Se agli investimenti privati nell’innovazione tecnologica non si accompagneranno massicci investimenti pubblici nella scuola e nella formazione continua e nelle politiche attive del lavoro sarà molto difficile favorire la mobilità da un posto di lavoro all’altro e da una professione all’altra. Cosi come, senza uno sforzo congiunto di investimenti pubblici e privati nei servizi e nelle infrastrutture materiali e immateriali, sarà difficile se non impossibile creare nuovi lavori in grado di sostituire quelli che l’automazione cancella. È questo lo specifico carattere della transizione economica nella quale siamo immersi che rende necessaria una ridefinizione del ruolo dello Stato nell’economia.
LE RISPOSTE DI USA E CINA
Gli Usa e la Cina hanno già dato o stanno cercando di dare una loro risposta, mentre manca ancora quella dell’Europa. La risposta americana è abbastanza chiara. Trump, con la guerra commerciale dei dazi e con il protezionismo, cerca di riprendere il controllo della catena mondiale dell’offerta, in particolare nei settori strategici del digitale e dell’intelligenza artificiale nei quali la Cina sta insidiando il primato americano. Ma Trump non si accontenta di questo, cerca anche di riconquistare il controllo sulla catena del valore nei settori più tradizionali come l’auto, la siderurgia, il gas. Dell’ambiente, almeno sino ad ora, non sembra preoccuparsi più di tanto.

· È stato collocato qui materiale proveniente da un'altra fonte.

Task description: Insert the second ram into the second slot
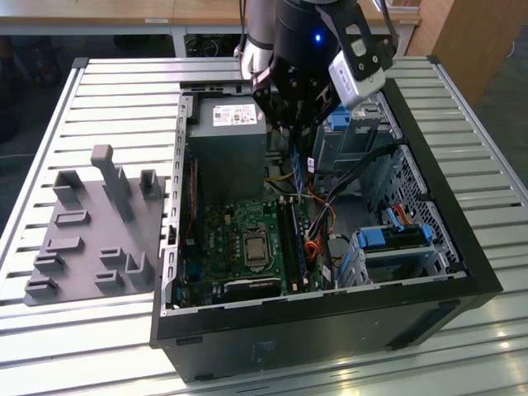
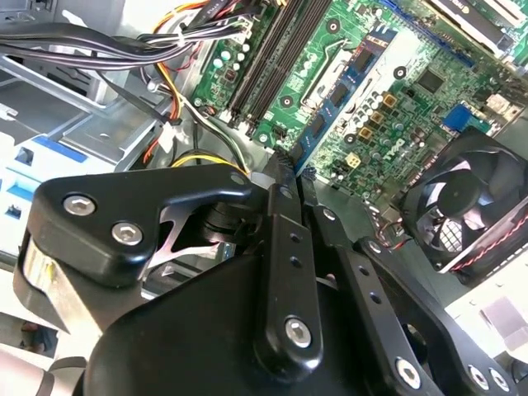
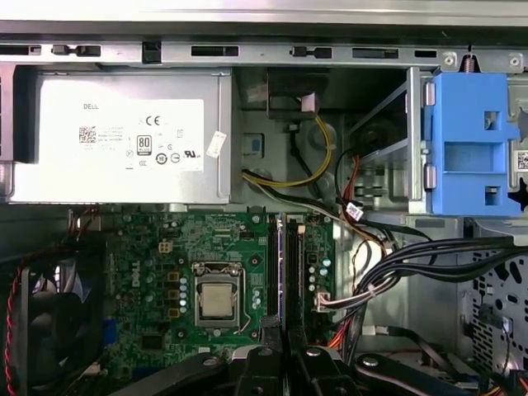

Per Trump lo Stato deve intervenire non per promuovere una riconversione produttiva ma per riaffermare il primato dell’America (America first).
Diversa è la risposta della Cina, la quale ha messo a punto una strategia di riconversione dell’apparato produttivo (Made in China 2025) che si propone di ridurre nell’arco di 10 anni il consumo di energia per unità di prodotto del 34%, di ridurre per una quota equivalente la percentuale di riciclo degli scarti industriali e l’utilizzo dell’acqua. Tutto ciò attraverso uno sforzo sinergico dello Stato e delle imprese pubbliche e private per raddoppiare nello stesso arco di tempo la quota degli investimenti in ricerca e sviluppo.
È un piano che fa leva sull’innovazione tecnologica e non sul basso costo del lavoro e che si affianca ad un piano di grandi investimenti, sia pubblici che privati, nelle infrastrutture materiali e immateriali. Questo tipo di programmazione è evidentemente reso possibile dalla particolare natura dell’economia cinese (un esempio perfetto di capitalismo monopolistico di Stato) e, anche, dal carattere paternalistico e talvolta autoritario dello Stato cinese.
IL RITARDO DELL’EUROPA
Nulla di simile esiste in Europa e mai potrà esistervi, cosi come nulla di simile agli Stati Uniti potrà, almeno nel medio periodo, prendere il posto della comunità di nazioni che è oggi l’Europa. Ma un modello Europeo di programmazione democratica dello sviluppo che orienti le nostre economie verso una riconversione produttiva ambientalmente compatibile non è impossibile. Draghi ne ha delineato la possibile struttura finanziaria capace di sostenere una politica di investimenti nelle grandi infrastrutture materiali e immateriali. Anche strategie industriali condivise sono possibili cosi come è possibile immaginare una sempre maggiore sinergia fra lo sforzo della Commissione di programmare lo sviluppo e l’autonomo sforzo produttivo delle imprese per realizzarlo.
Questo tipo di programmazione non ha nulla a che vedere col protezionismo americano o col paternalismo di stampo asiatico. Ricorda, casomai, il tentativo di Programmazione democratica fatto da Antonio Giolitti e Giorgio Ruffolo negli anni 70. Un tentativo che non riuscì, non perché non fosse valido, ma perché gli mancò il sostegno di tutte le forze riformiste e democratiche (il Pci vi si oppose frontalmente). Oggi, però, le cose potrebbero andare diversamente. Varrebbe la pena di provarci.